Work order: Reproduce all the material verbatim, down to the last line.

Data block START

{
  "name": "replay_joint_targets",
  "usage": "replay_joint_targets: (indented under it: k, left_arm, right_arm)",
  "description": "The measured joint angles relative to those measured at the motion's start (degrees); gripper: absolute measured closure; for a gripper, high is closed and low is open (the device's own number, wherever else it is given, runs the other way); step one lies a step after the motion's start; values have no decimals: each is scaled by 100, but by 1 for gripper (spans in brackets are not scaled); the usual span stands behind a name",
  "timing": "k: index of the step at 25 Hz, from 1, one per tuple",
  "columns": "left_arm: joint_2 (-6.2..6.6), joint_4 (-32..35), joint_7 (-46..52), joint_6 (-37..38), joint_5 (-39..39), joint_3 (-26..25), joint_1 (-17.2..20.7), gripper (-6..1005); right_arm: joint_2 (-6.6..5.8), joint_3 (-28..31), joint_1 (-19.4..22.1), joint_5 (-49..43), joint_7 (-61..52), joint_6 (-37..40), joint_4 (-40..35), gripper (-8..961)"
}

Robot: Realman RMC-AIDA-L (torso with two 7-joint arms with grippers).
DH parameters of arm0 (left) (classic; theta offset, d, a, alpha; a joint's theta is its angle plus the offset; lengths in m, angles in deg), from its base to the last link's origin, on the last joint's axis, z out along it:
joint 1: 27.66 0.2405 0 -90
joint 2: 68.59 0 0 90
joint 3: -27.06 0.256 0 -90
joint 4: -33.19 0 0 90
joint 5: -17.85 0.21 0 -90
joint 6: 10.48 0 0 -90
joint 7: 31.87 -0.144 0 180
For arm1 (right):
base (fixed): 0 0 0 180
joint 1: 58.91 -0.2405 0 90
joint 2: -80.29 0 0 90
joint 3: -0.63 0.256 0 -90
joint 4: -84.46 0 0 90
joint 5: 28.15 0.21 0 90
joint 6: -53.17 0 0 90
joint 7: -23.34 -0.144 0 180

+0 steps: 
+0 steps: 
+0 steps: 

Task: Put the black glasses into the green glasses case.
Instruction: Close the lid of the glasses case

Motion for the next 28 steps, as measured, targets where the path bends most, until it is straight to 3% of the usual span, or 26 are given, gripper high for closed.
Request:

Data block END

Expected answer:
{
  "name": "replay_joint_targets",
  "usage": "replay_joint_targets: (indented under it: k, left_arm, right_arm)",
  "description": "The measured joint angles relative to those measured at the motion's start (degrees); gripper: absolute measured closure; for a gripper, high is closed and low is open (the device's own number, wherever else it is given, runs the other way); step one lies a step after the motion's start; values have no decimals: each is scaled by 100, but by 1 for gripper (spans in brackets are not scaled); the usual span stands behind a name",
  "timing": "k: index of the step at 25 Hz, from 1, one per tuple",
  "columns": "left_arm: joint_2 (-6.2..6.6), joint_4 (-32..35), joint_7 (-46..52), joint_6 (-37..38), joint_5 (-39..39), joint_3 (-26..25), joint_1 (-17.2..20.7), gripper (-6..1005); right_arm: joint_2 (-6.6..5.8), joint_3 (-28..31), joint_1 (-19.4..22.1), joint_5 (-49..43), joint_7 (-61..52), joint_6 (-37..40), joint_4 (-40..35), gripper (-8..961)"
}

Robot: Realman RMC-AIDA-L (torso with two 7-joint arms with grippers).
DH parameters of arm0 (left) (classic; theta offset, d, a, alpha; a joint's theta is its angle plus the offset; lengths in m, angles in deg), from its base to the last link's origin, on the last joint's axis, z out along it:
joint 1: 27.66 0.2405 0 -90
joint 2: 68.59 0 0 90
joint 3: -27.06 0.256 0 -90
joint 4: -33.19 0 0 90
joint 5: -17.85 0.21 0 -90
joint 6: 10.48 0 0 -90
joint 7: 31.87 -0.144 0 180
For arm1 (right):
base (fixed): 0 0 0 180
joint 1: 58.91 -0.2405 0 90
joint 2: -80.29 0 0 90
joint 3: -0.63 0.256 0 -90
joint 4: -84.46 0 0 90
joint 5: 28.15 0.21 0 90
joint 6: -53.17 0 0 90
joint 7: -23.34 -0.144 0 180

+0 steps: 
+0 steps: 
+0 steps: 

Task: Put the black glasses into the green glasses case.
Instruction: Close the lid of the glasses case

Motion for the next 28 steps, as measured, targets where the path bends most, until it is straight to 3% of the usual span, or 26 are given, gripper high for closed.
Request:

Nothing more is required for this answer.